Соответствующих Документами http://uwsgi-docs.readthedocs.org/en/latest/WSGIquickstart.html#putting-behind-a-full-webserver

Answer 2

Для пользователей, которые не могут использовать встроенный объект Nginx, в вот первопричина:

• Начиная с ~ Джаньо 1.9, проверка CSRF требует, чтобы Referer и Host матч, если не указать CSRF_TRUSTED_ORIGINS (см код вокруг REASON_BAD_REFERERhere)
• Если вы не укажете CSRF_TRUSTED_ORIGINS, система возвращается на request.get_host()
• request.get_host() использует request._get_raw_host()
• request._get_raw_host() чеки последовательно HTTP_X_FORWARDED_HOST (если USE_X_FORWARDED_HOST установлен), HTTP_HOST и SERVER_NAME
• Наиболее рекомендуемые конфигурации Nginx предполагают запись вроде proxy_set_header X-Forwarded-Host $host:$server_port;
• В конце концов, реферер (напр. <host>) сравнивают с X-Forwarded-Host (например, <host>:<port>). Они не совпадают, поэтому CSRF терпит неудачу.

Об этом не так много, но билет Django #26037 ссылки RFC2616. Билет утверждает, что хозяин без порта «против спекуляции», но это не так, как спецификации на самом деле говорит:

А «хозяин» без какой-либо задней порта информации подразумевает порт по умолчанию для запрашиваемой услуги

Это приводит к (как минимум) следующие параметры (безопасный первый):

• включают хост и порт в CSRF_TRUSTED_ORIGINS
• удалить port из X-Forwarded-Host в конфигурации Nginx (в предположении, что не спекуляция X-Forwarded-Host следует ту же семантику, Host)

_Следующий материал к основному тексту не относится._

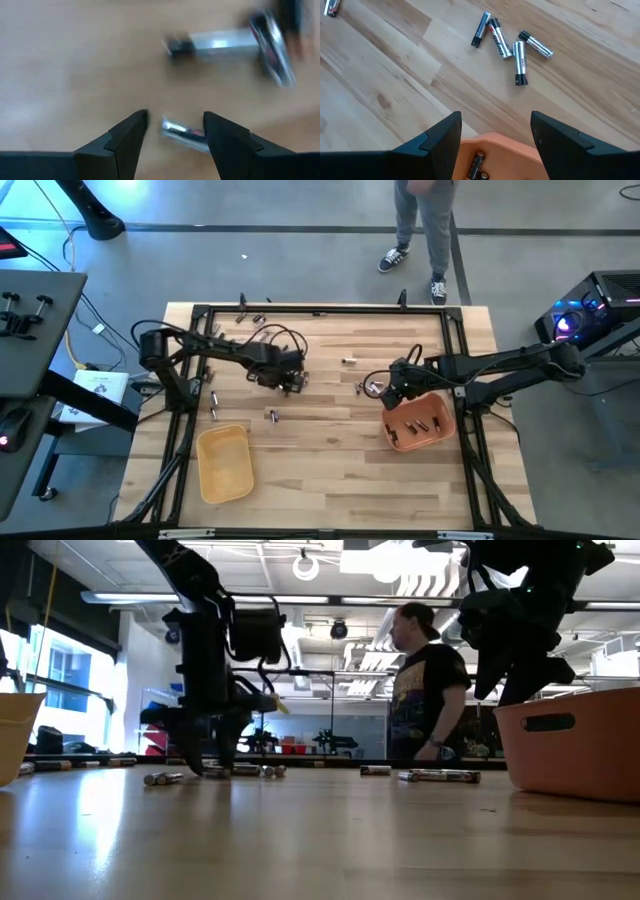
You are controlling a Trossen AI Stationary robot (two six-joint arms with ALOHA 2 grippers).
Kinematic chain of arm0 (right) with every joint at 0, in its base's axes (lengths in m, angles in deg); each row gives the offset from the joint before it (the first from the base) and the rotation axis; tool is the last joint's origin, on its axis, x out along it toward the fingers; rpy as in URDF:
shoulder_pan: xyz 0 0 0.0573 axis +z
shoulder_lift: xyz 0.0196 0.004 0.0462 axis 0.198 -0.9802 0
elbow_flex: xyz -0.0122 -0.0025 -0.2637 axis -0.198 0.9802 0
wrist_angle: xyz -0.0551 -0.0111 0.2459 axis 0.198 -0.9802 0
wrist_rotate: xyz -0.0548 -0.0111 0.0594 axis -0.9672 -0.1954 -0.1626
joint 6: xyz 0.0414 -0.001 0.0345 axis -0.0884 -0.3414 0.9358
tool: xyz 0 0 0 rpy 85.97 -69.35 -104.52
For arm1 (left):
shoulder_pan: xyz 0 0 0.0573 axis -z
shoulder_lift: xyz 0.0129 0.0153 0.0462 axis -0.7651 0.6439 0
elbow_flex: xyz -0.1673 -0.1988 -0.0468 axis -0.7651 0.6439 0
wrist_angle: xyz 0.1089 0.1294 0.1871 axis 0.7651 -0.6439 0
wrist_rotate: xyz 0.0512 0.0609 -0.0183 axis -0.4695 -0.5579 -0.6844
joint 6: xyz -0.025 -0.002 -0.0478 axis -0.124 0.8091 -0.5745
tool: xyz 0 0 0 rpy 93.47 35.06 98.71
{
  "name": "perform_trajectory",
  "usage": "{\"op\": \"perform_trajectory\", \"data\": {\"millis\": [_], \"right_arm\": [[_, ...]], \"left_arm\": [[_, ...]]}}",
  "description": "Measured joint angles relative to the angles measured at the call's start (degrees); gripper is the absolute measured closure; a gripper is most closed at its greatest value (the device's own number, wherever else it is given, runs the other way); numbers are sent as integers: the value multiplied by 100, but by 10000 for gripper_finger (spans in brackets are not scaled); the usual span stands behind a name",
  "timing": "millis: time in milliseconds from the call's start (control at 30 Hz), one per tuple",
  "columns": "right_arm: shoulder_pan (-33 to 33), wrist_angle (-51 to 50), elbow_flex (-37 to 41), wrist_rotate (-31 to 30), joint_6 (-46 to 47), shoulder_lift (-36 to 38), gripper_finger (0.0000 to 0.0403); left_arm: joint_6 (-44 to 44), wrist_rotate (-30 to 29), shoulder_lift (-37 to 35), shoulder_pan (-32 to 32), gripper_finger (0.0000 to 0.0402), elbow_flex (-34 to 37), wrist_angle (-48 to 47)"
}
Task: Sort batteries
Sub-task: Put the silver battery into the yellow bin
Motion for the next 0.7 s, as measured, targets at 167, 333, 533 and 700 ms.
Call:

Чтобы избежать жесткого кодирования доменов в CSRF_TRUSTED_ORIGINS, второй вариант является привлекательным, но он может прийти с протестами безопасности. Спекулятивно:

• X-Forwarded-Proto следует использовать для уточнения протокола (поскольку отсутствие порта предполагает протокол по умолчанию)
• Обратный прокси-сервер должен использовать порт 443 для HTTPS (т.е. по умолчанию для протокола) и запретить не связанные с HTTPS (X-Forwarded-Proto могут исправить это).